Abstract

Alterations in the permafrost due to a warming climate increases the risk of permafrost thawing, accelerates carbon release, lowers super-permafrost groundwater, strengthens desertification, and destroys infrastructure. The permafrost temperature in six boreholes up to 40 m depth was measured from 2003 to 2015 along the Qinghai–Tibet Railway. Results showed an increase in the permafrost temperature, with an average of 0.14 °C decade−1 at 10 m depth. The deep permafrost showed significant warming with average rates of 0.11 and 0.09 °C decade−1 at 20 m and 30 m depth, respectively. At 40 m depth, the cold permafrost showed significant warming trend, but no evident warming trend was observed in the warm permafrost. With the ground temperature increases, the depth of the zero annual amplitude of the ground temperature of the warm permafrost slightly increased, whereas that of the cold permafrost decreased.
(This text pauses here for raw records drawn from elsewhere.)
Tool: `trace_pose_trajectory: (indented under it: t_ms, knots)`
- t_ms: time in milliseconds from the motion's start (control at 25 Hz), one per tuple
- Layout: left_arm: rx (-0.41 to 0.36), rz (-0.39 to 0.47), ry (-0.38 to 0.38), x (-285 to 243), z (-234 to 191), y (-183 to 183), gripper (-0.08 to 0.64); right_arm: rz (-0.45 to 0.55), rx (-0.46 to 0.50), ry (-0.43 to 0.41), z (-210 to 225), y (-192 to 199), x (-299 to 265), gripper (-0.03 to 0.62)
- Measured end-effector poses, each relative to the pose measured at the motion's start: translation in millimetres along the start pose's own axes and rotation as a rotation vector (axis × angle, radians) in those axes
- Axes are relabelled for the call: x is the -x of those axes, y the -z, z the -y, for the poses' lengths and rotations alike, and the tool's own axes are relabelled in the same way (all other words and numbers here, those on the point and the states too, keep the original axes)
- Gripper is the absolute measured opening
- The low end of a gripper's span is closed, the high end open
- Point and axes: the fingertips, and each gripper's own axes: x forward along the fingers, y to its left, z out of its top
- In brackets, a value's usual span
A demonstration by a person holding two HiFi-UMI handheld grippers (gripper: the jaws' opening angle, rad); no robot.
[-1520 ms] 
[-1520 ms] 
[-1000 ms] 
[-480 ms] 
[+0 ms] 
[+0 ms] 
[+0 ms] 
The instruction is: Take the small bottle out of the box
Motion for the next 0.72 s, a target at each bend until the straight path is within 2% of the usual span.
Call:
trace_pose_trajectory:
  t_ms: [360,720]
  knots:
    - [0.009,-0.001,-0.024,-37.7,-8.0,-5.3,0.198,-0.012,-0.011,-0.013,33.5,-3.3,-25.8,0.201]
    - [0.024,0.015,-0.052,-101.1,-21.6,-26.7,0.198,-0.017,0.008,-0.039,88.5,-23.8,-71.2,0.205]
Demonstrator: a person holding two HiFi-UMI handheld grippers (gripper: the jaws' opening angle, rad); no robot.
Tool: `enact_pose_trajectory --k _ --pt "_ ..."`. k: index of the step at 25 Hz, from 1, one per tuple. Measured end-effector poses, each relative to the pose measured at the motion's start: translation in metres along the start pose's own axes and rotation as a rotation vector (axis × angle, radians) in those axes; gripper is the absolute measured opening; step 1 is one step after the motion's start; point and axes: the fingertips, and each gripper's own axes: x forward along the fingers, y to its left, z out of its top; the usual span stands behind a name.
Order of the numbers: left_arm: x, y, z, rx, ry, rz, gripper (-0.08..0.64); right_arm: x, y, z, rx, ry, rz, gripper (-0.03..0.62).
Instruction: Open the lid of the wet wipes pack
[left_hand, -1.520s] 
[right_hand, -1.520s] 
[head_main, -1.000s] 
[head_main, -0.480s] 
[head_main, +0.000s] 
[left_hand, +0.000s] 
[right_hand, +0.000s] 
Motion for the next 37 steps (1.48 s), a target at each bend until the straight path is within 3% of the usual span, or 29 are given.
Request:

Permafrost thickness was <30 m at the BL1 and TT1 sites and was thinner by 2.1 and 0.8 m from 2003 to 2015. Such changes in the permafrost temperature may have been driven by the long-term increase in the air temperature and precipitation on the Qinghai–Tibet Plateau (QTP). In the high–middle mountain areas of the QTP, the thermal effect of warming climate on the cold permafrost reached a depth of >40 m. In the high plain and basin of the QTP, the thermal effect of the warming climate on the warm permafrost reached a depth of 30 m.